▶ [YOUR ASSIGNMENT] Copy each entry precisely as written, and do not carry over the pictures.

▶ [EXERCISE INPUT]
——

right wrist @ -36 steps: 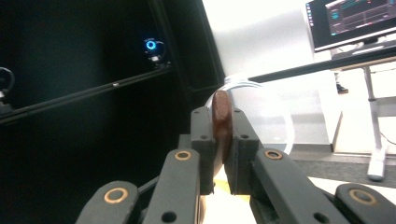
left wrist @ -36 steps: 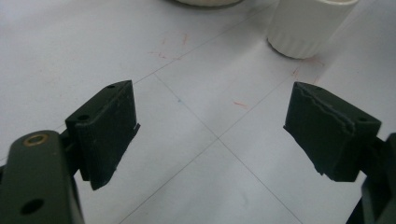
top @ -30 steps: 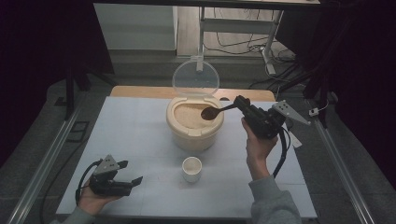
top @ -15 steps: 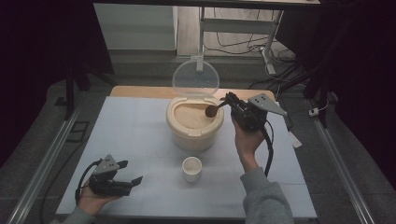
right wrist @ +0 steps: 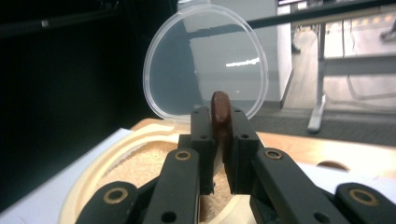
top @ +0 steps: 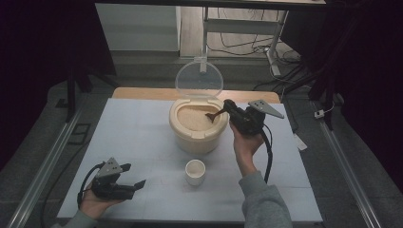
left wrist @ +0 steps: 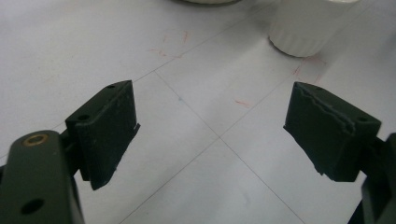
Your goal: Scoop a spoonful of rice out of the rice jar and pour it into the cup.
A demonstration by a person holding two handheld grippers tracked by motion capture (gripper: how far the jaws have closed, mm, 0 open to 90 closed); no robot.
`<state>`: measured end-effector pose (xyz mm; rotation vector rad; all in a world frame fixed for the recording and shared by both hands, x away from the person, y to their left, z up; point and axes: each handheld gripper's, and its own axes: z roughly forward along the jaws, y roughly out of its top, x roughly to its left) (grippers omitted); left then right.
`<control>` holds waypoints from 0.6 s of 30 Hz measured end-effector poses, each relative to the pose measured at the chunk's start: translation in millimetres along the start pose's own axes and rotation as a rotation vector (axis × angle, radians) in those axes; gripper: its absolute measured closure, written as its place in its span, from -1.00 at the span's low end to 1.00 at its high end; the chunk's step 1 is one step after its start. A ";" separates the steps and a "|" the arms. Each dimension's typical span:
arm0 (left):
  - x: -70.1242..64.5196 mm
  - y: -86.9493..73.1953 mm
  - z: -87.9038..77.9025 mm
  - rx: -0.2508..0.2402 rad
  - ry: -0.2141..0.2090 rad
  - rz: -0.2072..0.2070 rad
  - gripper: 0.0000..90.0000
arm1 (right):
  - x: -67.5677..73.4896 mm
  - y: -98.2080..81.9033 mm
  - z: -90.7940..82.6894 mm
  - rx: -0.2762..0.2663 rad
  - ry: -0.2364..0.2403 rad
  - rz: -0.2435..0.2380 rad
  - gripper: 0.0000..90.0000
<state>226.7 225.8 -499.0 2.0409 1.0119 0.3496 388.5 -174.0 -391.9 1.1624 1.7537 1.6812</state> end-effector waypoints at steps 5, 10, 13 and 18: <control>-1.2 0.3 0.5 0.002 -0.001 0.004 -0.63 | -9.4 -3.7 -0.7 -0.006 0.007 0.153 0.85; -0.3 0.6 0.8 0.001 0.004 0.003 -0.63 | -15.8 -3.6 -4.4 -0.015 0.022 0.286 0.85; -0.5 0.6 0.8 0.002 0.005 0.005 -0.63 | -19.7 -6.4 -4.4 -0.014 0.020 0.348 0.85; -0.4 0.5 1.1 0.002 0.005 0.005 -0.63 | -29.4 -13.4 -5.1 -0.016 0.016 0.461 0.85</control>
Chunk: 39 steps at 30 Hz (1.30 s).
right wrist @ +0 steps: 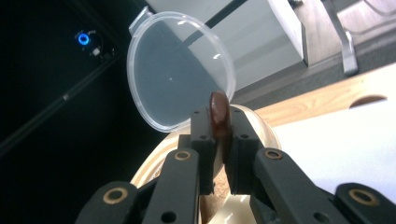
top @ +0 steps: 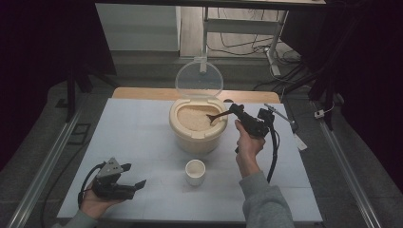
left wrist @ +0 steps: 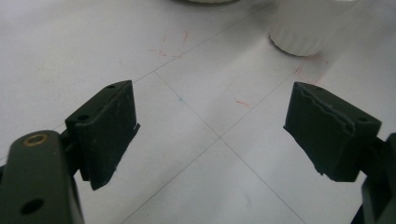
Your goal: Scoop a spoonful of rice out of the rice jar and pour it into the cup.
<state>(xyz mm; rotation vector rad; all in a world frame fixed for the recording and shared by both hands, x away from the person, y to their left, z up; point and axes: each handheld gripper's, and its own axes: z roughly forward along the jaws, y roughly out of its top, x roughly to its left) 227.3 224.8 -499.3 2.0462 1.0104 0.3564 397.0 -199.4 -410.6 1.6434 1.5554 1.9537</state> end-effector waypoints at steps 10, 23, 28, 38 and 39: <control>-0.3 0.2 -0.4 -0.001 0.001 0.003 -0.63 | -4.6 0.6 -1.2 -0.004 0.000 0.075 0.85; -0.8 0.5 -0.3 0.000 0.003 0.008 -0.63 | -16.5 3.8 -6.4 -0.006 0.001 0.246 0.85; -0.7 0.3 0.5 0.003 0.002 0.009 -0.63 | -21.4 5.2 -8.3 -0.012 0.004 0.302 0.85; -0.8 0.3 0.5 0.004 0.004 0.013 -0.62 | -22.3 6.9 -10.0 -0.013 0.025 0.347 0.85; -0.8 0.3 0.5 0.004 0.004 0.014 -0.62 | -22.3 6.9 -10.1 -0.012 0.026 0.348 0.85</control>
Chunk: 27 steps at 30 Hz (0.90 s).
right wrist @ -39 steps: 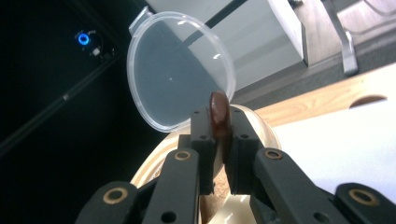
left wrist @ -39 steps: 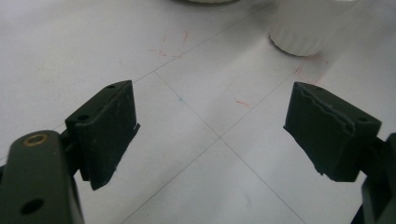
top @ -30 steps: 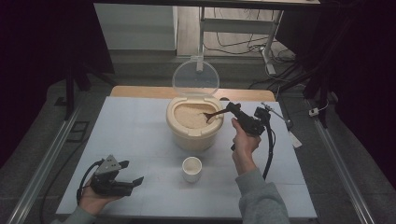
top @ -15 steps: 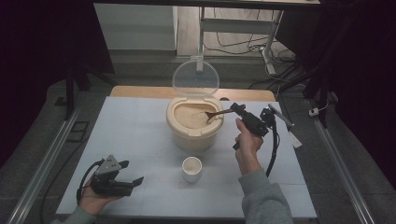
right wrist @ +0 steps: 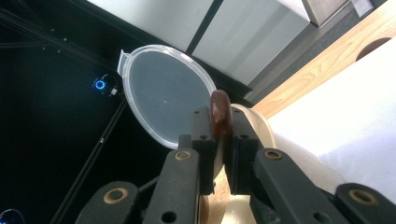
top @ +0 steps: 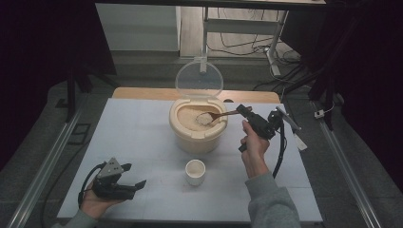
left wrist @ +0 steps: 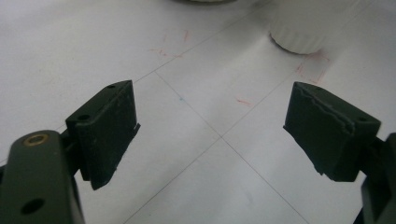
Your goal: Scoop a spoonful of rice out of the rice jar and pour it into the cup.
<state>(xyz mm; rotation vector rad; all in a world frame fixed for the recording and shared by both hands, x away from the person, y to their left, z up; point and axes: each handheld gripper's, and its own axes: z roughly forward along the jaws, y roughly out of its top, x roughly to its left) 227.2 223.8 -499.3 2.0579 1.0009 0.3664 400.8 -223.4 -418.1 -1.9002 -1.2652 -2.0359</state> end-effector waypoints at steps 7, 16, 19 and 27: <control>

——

▶ [TASK SOLUTION]
right wrist @ -36 steps: 
left wrist @ -36 steps: 
top @ -30 steps: 
top @ -15 steps: 
right wrist @ +0 steps: 
top @ +0 steps: 
left wrist @ +0 steps: 
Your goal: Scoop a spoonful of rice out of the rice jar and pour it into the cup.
A demonstration by a person holding two handheld grippers tracked by motion capture (gripper: how far the jaws have closed, mm, 0 open to 90 closed); no robot.
`<state>`: measured end-effector pose (xyz mm; rotation vector rad; all in a world frame fixed for the recording and shared by both hands, x away from the person, y to their left, z up; point and axes: each handheld gripper's, and its own axes: z roughly forward along the jaws, y roughly out of its top, x roughly to its left) (grippers omitted); left then right.
`<control>` holds waypoints from 0.6 s of 30 Hz measured end-effector poses, each relative to the pose measured at the chunk's start: translation in millimetres along the start pose's own axes and rotation as a rotation vector (axis × angle, radians) in those axes; gripper: its absolute measured closure, written as its place in its span, from -1.00 at the span's low end to 1.00 at its high end; the chunk's step 1 is one step after its start. A ";" separates the steps and a "|" the arms. Each dimension's typical span:
arm0 (left):
  - x: -70.1242..64.5196 mm
  - y: -86.9493..73.1953 mm
  - z: -87.9038..77.9025 mm
  - rx: -0.2508..0.2402 rad
  - ry: -0.2141..0.2090 rad
  - rz: -0.2072..0.2070 rad
  - gripper: 0.0000..90.0000
arm1 (right):
  - x: -67.5677..73.4896 mm
  - y: -98.2080..81.9033 mm
  - z: -90.7940..82.6894 mm
  - rx: -0.2762..0.2663 rad
  - ry: -0.2364..0.2403 rad
  - rz: -0.2435..0.2380 rad
  - gripper: 0.0000..90.0000
<state>226.7 225.8 -499.0 2.0409 1.0119 0.3496 388.5 -174.0 -391.9 1.1624 1.7537 1.6812</state> end-effector waypoints at steps 5, 10, 13 and 18: <control>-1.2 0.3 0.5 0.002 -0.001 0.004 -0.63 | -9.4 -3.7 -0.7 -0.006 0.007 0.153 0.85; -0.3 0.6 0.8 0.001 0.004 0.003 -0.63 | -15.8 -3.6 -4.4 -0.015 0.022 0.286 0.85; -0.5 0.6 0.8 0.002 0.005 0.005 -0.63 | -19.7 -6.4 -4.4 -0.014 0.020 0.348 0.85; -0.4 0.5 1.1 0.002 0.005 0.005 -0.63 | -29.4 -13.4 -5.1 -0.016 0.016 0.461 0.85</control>
Chunk: 39 steps at 30 Hz (1.30 s).
right wrist @ +0 steps: 
top @ +0 steps: 
left wrist @ +0 steps: 
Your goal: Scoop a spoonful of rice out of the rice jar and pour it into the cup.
<state>(xyz mm; rotation vector rad; all in a world frame fixed for the recording and shared by both hands, x away from the person, y to their left, z up; point and axes: each handheld gripper's, and its own axes: z roughly forward along the jaws, y roughly out of its top, x roughly to its left) 227.3 224.8 -499.3 2.0462 1.0104 0.3564 397.0 -199.4 -410.6 1.6434 1.5554 1.9537</state> end-effector waypoints at steps 10, 23, 28, 38 and 39: <control>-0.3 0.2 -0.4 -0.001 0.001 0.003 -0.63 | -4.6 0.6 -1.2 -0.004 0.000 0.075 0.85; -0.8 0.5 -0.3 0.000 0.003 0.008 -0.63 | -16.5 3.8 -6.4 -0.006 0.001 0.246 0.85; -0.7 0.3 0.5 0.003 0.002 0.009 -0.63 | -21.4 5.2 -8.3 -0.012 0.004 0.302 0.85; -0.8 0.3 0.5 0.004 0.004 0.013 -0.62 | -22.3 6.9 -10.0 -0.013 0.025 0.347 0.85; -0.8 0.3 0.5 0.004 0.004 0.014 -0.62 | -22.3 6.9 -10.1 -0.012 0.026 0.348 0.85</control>
Chunk: 27 steps at 30 Hz (0.90 s).
right wrist @ -39 steps: 
left wrist @ -39 steps: 
top @ -30 steps: 
top @ -15 steps: 
right wrist @ +0 steps: 
top @ +0 steps: 
left wrist @ +0 steps: 
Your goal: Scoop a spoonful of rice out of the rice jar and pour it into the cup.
<state>(xyz mm; rotation vector rad; all in a world frame fixed for the recording and shared by both hands, x away from the person, y to their left, z up; point and axes: each handheld gripper's, and its own axes: z roughly forward along the jaws, y roughly out of its top, x roughly to its left) 227.2 223.8 -499.3 2.0579 1.0009 0.3664 400.8 -223.4 -418.1 -1.9002 -1.2652 -2.0359</state> end-effector waypoints at steps 7, 16, 19 and 27: <control>

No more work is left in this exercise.